It's worth checking if the logic on the pins is positive or negative (especially clock, set and reset).   One of the commerical octave units sub'd a 74xx74 for a 4013 and the circuit was completely wrong afterwards.
Send:     . .- .-. - .... / - --- / --. --- .-. -
According to the water analogy of electricity, transistor leakage is caused by holes.

anotherjim

74 series TTL controls like Set & Reset and Clock are nearly always active when Low. 4000 series are active when High.
As you wouldn't want a divider flip-flop permanently disabled, the Set & Reset will be tied to the required power rail which for a 4013 will be 0v.
The active clock edge for the flip-flop may not matter purely for audio. You cannot hear the difference in phase.
There are single D-type parts out there in 8pin SOP -  but 74 series only. There's even one I saw once in a 5pin SOP internally configured as a clock divider - you only have the Q output.




ElectricDruid

Quote from: anotherjim on March 31, 2022, 05:05:04 AM
The active clock edge for the flip-flop may not matter purely for audio. You cannot hear the difference in phase.

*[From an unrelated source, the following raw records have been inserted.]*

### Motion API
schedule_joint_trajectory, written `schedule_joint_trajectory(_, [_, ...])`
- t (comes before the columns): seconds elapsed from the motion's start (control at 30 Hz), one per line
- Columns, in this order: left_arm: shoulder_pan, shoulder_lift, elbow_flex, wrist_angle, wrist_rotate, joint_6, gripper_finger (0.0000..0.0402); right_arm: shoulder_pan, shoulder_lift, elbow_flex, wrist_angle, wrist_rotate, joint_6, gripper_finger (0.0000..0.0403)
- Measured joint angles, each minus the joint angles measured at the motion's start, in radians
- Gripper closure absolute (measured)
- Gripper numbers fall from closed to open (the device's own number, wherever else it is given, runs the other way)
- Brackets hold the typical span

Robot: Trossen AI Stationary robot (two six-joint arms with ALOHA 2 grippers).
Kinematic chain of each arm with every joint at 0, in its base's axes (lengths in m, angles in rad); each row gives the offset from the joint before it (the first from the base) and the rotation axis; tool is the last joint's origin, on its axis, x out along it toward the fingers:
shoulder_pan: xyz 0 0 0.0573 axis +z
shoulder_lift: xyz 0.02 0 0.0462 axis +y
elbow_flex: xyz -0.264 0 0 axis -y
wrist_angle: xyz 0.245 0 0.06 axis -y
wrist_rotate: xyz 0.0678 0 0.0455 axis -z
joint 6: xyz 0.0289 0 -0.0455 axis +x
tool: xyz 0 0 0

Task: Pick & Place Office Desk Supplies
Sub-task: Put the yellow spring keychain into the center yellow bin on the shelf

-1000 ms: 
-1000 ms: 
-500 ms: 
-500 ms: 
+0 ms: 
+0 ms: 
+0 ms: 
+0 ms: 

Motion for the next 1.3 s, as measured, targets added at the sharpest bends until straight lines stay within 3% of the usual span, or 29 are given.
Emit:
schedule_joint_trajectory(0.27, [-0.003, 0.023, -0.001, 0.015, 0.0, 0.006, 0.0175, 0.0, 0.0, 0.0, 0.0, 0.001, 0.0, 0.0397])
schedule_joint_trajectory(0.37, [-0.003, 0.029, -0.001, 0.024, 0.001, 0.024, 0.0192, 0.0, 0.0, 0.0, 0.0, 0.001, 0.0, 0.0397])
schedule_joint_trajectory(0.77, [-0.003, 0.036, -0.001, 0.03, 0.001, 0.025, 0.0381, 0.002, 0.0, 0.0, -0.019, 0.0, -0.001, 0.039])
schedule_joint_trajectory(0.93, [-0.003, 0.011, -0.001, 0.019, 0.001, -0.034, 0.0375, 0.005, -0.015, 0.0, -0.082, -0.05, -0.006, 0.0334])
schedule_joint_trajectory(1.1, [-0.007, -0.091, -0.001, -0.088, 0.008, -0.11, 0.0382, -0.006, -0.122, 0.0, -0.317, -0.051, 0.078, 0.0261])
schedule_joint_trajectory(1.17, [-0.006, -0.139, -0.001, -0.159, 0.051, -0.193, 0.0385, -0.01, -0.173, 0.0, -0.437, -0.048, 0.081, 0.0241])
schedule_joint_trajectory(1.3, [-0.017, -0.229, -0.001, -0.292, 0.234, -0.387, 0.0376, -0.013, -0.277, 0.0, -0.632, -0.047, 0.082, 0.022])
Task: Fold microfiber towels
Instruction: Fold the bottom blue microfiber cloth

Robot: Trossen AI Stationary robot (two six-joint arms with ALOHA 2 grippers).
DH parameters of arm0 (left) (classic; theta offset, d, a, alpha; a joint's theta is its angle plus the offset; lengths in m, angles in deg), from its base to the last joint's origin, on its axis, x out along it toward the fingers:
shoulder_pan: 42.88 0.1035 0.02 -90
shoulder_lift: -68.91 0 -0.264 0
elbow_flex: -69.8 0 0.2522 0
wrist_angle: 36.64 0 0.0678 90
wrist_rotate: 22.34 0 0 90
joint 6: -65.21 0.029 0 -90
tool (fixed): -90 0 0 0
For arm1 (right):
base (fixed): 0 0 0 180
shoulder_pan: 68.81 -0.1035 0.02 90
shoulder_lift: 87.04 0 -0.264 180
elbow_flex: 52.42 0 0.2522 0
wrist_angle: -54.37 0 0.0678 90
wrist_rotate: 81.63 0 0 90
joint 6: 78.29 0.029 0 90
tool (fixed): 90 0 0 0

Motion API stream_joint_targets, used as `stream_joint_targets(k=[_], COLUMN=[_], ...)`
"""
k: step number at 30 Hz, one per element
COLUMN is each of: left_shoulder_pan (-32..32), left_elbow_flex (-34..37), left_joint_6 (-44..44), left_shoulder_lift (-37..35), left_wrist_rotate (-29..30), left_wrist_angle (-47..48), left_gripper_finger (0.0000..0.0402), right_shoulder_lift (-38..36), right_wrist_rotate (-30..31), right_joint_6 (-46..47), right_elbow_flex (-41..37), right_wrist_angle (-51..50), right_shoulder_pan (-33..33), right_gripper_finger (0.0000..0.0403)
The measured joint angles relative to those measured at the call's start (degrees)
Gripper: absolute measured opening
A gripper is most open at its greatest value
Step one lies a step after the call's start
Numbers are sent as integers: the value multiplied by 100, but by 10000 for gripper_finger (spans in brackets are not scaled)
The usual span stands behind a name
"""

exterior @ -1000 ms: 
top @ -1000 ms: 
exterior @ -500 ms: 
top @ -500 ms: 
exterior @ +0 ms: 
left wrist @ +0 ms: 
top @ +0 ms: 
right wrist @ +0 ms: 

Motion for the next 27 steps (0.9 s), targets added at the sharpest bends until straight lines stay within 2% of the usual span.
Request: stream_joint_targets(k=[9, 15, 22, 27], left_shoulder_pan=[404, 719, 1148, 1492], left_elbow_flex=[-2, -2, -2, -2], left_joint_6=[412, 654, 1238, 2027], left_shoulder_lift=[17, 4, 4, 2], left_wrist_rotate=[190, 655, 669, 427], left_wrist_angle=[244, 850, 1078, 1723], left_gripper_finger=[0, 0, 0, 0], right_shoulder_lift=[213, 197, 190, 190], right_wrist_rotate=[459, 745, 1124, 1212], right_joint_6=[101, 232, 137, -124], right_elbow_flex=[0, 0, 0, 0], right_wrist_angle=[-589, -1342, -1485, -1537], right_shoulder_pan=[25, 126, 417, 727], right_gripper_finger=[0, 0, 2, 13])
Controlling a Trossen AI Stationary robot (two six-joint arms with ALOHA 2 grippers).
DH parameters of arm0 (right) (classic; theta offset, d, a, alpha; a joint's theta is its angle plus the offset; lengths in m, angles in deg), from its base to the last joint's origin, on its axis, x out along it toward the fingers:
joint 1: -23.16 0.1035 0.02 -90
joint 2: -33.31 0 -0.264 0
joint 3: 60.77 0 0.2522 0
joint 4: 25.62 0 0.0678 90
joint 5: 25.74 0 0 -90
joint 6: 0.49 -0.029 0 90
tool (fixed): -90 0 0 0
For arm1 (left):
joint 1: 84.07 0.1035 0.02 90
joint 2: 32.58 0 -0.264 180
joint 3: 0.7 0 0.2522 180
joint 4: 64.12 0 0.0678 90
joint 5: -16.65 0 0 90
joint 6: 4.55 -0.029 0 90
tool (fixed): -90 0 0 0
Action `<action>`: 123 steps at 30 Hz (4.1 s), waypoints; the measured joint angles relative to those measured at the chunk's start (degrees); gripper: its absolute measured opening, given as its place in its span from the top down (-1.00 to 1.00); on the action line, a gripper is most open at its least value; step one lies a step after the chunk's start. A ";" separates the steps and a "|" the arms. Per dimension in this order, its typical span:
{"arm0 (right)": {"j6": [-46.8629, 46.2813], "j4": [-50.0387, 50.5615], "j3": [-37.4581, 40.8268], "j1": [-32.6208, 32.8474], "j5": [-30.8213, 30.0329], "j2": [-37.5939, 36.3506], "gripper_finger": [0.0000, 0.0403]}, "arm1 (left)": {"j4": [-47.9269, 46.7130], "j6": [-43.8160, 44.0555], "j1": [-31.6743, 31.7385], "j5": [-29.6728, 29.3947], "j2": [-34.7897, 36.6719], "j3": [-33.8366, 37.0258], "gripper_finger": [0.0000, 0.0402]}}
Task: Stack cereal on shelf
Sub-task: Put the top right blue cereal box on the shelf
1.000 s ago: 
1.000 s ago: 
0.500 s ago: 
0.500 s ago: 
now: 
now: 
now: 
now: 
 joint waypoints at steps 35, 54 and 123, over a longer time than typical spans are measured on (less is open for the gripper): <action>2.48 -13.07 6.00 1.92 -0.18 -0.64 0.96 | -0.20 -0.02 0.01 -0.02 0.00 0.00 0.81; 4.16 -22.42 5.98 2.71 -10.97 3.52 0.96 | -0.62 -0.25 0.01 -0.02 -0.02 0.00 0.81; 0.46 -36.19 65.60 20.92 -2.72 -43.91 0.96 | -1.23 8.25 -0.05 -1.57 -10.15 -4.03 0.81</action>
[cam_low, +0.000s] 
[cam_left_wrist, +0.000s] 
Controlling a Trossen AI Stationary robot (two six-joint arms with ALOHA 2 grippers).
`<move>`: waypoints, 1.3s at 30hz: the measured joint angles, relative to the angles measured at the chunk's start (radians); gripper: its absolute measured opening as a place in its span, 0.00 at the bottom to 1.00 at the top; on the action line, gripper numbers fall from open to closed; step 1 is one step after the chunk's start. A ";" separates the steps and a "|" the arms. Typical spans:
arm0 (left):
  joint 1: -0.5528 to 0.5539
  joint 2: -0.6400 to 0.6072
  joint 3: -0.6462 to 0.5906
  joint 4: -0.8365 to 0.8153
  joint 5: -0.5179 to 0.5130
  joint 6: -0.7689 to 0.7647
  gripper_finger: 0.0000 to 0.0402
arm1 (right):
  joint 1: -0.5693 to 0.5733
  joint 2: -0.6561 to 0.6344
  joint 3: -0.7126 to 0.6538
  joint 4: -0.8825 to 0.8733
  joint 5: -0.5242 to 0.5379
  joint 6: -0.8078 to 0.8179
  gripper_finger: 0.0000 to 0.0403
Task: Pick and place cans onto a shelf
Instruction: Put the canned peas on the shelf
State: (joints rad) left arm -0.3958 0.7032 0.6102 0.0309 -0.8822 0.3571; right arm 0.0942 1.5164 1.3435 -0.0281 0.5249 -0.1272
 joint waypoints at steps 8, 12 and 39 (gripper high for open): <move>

4013 also has both Q and ~Q outputs, so you get to choose later if necessary.

anotherjim

True you have 2 output phases but some things might be fussy about when the states change compared to some other event. An example is a data latch sampling a data bus, the clock edge is chosen to give the best chance of stable data levels e.g. data changes on +edge then latches on -edge. This automatically gives time for the data bus levels to settle and cover propagation delays.


Processaurus

It is good practice to tie every input on the unused flip flop to a logic level- as I understand, if they float it can change states randomly and cause noise, or be damaged by rising above the power supply voltage w static, etc. Ground or V+, often doesn't matter, ground is fine.

I'd say use it as a 2nd octave down, but it always sounds pretty bad.

digi2t

Yeah, I already knew about tying the unused pins to ground deal, so that will be accounted for when I test. I'll be making daughter boards on vero for the tests so I can just swap them in and see what sticks.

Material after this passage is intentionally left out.